- EXERCISE REQUIREMENTS -
Filter these entries down to the lines that hold the word "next", and show each of them.
═════ RECORD EXCERPTS
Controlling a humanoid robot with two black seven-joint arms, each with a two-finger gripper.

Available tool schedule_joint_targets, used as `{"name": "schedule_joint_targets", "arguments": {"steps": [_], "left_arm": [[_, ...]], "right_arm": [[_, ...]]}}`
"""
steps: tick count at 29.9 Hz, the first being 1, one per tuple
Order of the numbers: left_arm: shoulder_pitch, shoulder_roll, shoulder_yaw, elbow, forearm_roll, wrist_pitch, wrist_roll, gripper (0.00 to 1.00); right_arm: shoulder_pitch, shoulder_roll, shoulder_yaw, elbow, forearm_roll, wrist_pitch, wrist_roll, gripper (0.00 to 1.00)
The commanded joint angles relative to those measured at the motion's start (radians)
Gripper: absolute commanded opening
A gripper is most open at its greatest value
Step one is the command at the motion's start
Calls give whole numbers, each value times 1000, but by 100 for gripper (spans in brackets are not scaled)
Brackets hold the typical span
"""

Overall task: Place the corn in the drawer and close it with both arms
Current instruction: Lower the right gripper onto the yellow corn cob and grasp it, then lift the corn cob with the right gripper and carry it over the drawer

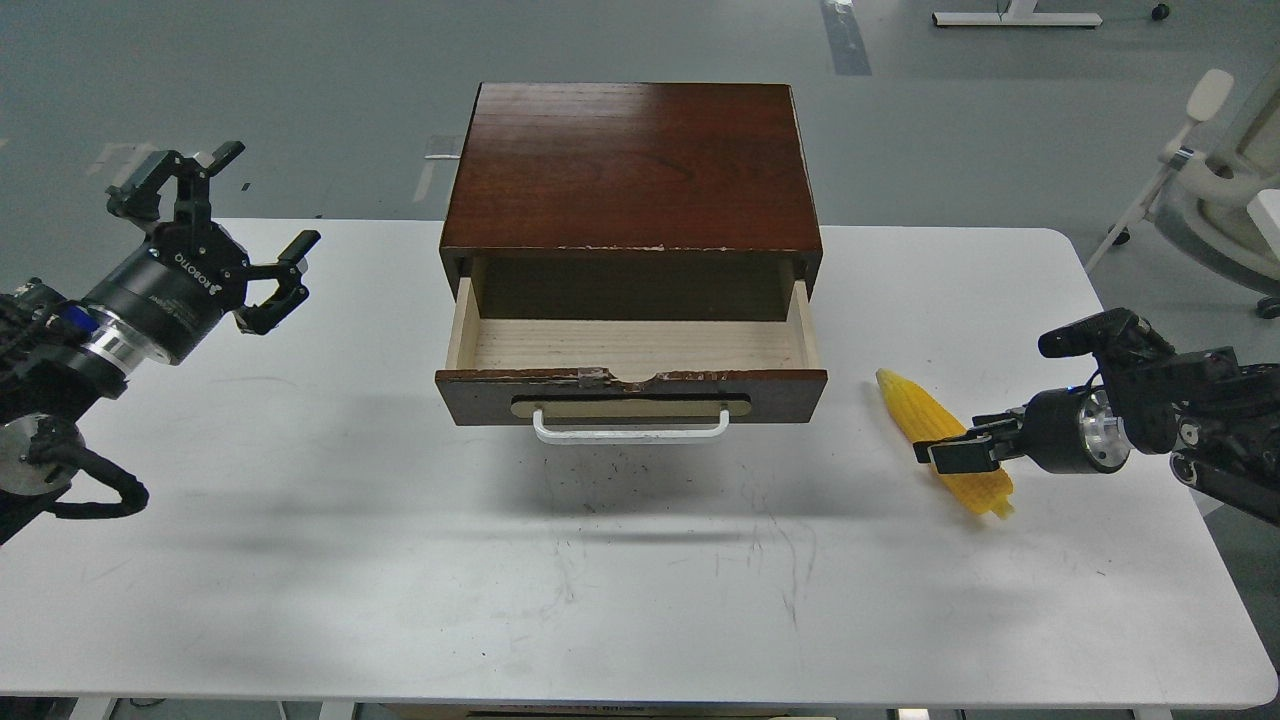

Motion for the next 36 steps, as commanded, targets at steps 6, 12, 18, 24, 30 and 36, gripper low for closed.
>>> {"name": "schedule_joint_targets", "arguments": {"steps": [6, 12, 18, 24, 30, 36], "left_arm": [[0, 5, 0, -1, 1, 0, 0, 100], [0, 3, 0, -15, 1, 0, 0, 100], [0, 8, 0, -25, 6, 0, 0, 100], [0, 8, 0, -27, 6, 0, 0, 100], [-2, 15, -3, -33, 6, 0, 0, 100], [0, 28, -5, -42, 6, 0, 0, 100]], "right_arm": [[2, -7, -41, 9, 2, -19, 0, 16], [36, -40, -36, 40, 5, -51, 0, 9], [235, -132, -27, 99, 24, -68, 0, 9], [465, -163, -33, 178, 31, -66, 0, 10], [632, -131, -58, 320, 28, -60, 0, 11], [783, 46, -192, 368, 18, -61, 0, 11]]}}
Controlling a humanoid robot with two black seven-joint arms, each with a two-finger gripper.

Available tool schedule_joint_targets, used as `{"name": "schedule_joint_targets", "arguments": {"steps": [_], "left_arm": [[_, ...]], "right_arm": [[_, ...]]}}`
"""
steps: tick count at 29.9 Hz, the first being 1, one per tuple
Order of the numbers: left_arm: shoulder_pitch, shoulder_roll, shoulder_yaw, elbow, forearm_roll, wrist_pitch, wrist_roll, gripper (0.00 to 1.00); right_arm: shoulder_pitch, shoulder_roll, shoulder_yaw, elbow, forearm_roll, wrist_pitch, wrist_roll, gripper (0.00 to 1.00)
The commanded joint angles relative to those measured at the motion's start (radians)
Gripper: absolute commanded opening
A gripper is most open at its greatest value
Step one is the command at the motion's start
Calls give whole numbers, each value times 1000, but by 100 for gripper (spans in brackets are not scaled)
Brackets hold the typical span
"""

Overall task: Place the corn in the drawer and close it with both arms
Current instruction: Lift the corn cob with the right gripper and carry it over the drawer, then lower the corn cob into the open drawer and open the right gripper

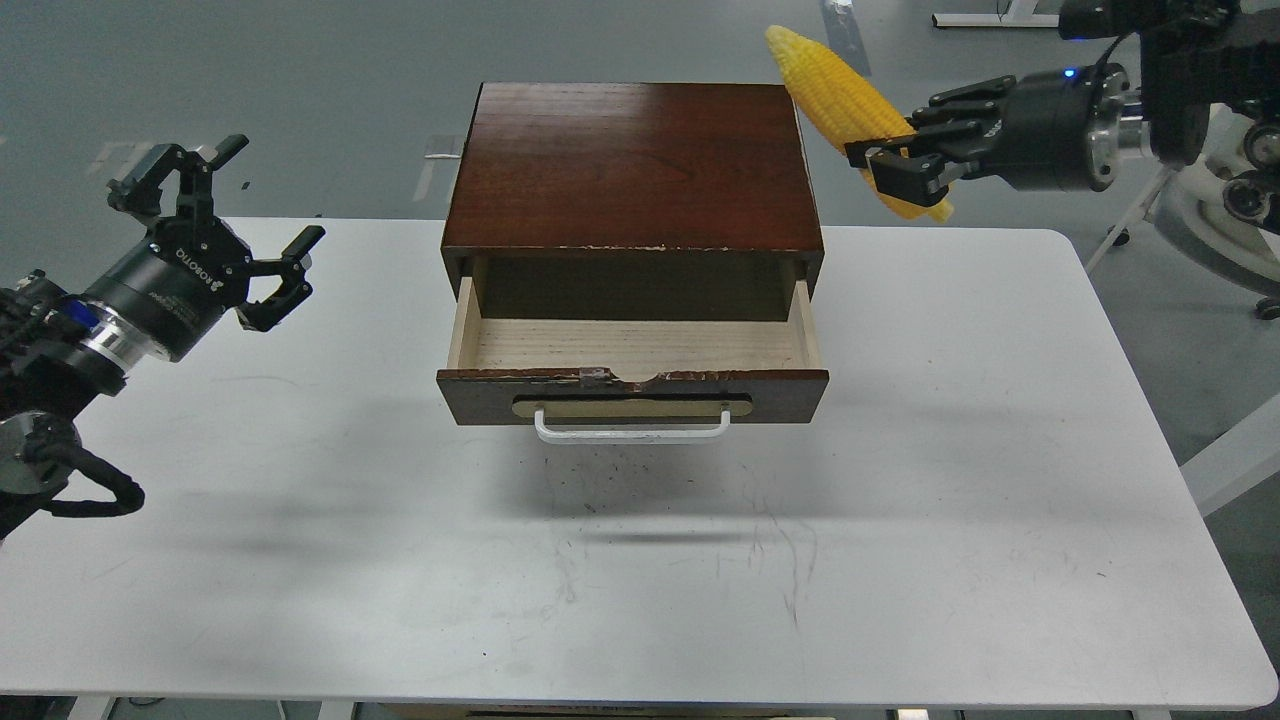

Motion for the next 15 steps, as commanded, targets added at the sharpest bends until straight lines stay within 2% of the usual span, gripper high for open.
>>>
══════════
- SOLUTION -
Motion for the next 36 steps, as commanded, targets at steps 6, 12, 18, 24, 30 and 36, gripper low for closed.
Motion for the next 15 steps, as commanded, targets added at the sharpest bends until straight lines stay within 2% of the usual span, gripper high for open.

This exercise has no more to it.